● WORK INSTRUCTIONS: Lift every line from the entries that includes the word "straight".

** INPUT MATERIAL follows **

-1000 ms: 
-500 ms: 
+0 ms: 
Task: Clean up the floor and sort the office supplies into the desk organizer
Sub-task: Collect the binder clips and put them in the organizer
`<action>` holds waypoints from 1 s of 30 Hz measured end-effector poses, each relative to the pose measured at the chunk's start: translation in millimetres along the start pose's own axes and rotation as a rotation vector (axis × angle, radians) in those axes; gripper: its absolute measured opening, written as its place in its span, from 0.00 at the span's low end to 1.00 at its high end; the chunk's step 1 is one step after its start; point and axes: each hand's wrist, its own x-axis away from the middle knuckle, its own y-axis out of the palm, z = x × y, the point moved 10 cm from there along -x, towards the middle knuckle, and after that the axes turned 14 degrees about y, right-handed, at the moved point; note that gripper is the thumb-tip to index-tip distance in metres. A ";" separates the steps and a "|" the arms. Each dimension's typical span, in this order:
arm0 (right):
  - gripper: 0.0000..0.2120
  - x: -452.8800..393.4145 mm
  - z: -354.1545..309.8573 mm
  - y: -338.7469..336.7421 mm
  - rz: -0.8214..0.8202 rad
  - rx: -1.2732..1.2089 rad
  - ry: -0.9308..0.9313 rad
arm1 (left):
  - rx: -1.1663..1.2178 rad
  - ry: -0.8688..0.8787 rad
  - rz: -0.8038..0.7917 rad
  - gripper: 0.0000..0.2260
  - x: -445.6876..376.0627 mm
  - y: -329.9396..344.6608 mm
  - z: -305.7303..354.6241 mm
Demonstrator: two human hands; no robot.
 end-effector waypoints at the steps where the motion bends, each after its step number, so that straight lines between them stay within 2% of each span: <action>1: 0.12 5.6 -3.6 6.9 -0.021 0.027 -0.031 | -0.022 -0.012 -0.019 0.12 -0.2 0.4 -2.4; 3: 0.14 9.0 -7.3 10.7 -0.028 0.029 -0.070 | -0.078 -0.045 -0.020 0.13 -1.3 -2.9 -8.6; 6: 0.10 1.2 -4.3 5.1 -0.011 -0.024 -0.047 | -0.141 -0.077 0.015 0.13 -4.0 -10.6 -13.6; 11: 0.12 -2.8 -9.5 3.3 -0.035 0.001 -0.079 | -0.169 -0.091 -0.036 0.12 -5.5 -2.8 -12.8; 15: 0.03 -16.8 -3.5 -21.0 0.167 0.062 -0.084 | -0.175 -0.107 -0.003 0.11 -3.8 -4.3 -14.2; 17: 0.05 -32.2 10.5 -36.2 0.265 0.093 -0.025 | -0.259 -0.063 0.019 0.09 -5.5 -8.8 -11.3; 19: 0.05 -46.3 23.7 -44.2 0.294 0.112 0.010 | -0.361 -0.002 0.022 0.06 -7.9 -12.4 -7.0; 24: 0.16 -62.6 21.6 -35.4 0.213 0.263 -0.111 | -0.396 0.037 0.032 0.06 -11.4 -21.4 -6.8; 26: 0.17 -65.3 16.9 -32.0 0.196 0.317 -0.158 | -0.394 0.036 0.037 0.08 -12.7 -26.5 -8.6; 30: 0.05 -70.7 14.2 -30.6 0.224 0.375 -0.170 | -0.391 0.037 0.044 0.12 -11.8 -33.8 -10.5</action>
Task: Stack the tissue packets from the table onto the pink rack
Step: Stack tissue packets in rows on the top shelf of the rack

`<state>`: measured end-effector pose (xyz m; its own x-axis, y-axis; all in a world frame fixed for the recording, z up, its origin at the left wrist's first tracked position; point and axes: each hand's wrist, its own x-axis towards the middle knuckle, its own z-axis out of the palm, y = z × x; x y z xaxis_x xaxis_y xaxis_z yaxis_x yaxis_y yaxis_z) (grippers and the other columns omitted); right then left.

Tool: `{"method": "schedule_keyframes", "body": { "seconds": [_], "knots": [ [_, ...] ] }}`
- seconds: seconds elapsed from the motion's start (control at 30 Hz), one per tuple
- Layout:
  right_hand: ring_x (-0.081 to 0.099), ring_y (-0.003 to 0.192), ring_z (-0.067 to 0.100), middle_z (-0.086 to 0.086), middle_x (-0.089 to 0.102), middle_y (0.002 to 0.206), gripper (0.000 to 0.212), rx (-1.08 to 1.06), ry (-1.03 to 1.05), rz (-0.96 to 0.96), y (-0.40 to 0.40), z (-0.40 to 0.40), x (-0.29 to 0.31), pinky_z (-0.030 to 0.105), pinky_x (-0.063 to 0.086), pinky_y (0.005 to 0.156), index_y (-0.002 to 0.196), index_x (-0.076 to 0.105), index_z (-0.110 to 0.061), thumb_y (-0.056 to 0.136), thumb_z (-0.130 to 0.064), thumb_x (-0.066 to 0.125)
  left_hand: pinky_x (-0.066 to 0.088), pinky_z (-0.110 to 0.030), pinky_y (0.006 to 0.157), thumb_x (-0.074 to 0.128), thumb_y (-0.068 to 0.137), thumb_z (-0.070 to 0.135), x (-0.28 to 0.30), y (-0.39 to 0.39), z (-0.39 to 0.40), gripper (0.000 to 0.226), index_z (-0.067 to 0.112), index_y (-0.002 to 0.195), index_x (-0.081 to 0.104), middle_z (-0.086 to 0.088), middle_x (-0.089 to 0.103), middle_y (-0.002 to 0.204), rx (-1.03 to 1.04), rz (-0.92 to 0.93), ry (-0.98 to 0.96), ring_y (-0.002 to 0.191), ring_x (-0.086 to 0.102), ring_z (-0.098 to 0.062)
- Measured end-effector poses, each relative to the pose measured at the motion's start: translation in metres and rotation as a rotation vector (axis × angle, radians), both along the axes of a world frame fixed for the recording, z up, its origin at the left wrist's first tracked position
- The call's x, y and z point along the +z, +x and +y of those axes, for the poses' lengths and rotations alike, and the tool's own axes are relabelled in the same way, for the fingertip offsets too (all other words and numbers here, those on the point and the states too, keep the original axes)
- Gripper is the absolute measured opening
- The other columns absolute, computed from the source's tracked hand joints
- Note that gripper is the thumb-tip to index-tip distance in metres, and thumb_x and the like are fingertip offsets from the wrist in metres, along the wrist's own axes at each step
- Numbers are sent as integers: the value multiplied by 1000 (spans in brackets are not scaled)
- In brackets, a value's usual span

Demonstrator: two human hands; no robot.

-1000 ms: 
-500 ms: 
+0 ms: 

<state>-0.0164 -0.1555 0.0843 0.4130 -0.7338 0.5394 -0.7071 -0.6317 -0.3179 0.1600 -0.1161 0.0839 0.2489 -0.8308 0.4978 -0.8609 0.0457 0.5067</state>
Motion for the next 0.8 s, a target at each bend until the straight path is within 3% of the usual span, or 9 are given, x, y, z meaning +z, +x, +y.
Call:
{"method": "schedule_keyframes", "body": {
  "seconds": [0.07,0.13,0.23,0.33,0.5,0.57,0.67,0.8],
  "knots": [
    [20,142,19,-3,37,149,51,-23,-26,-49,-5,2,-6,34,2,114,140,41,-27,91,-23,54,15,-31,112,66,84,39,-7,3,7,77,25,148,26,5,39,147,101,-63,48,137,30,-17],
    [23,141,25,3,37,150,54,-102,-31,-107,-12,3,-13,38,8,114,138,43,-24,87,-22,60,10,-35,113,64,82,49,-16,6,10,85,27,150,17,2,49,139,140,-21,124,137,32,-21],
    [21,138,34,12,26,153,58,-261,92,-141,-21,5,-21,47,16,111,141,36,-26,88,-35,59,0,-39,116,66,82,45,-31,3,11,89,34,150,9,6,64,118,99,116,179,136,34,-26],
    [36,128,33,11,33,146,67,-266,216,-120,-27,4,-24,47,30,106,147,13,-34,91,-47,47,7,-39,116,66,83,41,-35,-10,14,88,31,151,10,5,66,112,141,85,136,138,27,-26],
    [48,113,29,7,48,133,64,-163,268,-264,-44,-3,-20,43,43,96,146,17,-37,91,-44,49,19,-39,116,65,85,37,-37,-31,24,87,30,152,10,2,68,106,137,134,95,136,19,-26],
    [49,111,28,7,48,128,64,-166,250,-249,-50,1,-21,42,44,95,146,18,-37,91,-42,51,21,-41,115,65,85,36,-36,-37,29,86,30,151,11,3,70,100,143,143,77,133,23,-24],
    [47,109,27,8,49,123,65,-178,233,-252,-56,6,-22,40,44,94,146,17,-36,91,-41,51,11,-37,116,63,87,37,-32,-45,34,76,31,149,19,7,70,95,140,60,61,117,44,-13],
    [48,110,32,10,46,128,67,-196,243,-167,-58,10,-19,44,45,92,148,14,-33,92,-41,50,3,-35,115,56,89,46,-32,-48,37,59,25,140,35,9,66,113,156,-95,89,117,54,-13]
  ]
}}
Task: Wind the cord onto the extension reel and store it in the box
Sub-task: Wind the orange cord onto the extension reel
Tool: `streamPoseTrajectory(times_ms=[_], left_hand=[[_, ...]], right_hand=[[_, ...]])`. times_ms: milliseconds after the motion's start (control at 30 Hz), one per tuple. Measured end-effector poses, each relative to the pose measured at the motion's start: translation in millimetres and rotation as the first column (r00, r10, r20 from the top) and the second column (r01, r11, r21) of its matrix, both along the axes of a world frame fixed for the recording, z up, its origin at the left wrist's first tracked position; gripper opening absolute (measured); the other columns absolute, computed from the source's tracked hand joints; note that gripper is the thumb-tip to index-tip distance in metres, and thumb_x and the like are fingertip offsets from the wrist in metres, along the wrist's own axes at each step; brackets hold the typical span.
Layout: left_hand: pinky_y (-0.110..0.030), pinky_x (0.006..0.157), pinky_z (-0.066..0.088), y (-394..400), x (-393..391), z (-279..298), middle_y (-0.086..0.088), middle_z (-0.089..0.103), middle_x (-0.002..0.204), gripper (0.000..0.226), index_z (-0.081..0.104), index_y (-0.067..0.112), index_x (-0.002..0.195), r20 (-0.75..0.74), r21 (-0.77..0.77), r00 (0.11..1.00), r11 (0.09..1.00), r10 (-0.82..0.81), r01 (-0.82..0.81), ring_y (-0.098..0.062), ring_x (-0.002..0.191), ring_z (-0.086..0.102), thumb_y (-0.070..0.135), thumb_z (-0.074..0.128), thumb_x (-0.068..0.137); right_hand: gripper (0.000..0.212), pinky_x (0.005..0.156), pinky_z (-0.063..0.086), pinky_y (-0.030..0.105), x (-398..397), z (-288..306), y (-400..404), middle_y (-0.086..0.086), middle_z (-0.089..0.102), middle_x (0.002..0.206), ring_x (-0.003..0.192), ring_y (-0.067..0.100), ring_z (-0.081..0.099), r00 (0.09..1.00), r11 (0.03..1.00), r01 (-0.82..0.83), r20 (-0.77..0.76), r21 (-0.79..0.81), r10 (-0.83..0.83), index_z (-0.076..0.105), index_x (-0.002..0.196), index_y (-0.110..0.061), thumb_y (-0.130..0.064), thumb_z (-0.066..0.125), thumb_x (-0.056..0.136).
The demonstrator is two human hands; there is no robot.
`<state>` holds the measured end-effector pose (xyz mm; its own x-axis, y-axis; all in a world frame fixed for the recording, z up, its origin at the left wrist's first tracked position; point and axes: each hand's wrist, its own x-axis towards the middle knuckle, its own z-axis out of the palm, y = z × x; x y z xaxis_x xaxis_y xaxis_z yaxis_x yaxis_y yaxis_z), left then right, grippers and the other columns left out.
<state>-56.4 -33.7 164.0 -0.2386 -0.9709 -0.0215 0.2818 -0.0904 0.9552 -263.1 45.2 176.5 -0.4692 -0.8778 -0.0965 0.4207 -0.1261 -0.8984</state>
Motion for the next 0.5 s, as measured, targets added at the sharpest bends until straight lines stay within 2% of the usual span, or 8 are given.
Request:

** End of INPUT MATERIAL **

● SOLUTION TO THIS EXERCISE:
 end-effector waypoints at the steps where the motion bends, each after its step number, so that straight lines between them stay within 2% of each span: <action>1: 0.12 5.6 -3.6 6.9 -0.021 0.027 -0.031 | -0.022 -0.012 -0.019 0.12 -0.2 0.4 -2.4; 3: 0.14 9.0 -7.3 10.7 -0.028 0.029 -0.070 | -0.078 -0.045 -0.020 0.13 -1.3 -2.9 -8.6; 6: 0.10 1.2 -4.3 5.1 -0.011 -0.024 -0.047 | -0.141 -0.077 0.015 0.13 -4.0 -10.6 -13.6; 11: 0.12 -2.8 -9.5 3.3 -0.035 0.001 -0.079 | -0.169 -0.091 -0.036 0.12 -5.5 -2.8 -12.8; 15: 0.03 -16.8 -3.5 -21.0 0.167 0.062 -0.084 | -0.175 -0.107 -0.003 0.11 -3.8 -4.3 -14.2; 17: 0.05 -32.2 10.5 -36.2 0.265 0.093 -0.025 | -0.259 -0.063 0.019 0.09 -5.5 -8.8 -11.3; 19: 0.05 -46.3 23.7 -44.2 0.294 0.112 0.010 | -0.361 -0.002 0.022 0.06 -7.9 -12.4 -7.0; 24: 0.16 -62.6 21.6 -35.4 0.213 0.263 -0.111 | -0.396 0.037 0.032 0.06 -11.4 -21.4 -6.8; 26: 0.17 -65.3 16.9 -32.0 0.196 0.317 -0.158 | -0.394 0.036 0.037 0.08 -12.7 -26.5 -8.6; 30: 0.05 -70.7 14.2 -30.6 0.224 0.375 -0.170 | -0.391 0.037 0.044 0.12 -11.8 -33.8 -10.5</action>
Motion for the next 0.8 s, a target at each bend until the straight path is within 3% of the usual span, or 9 are given, x, y, z meaning +z, +x, +y.
Motion for the next 0.5 s, as measured, targets added at the sharpest bends until straight lines stay within 2% of the usual span, or 8 are given.

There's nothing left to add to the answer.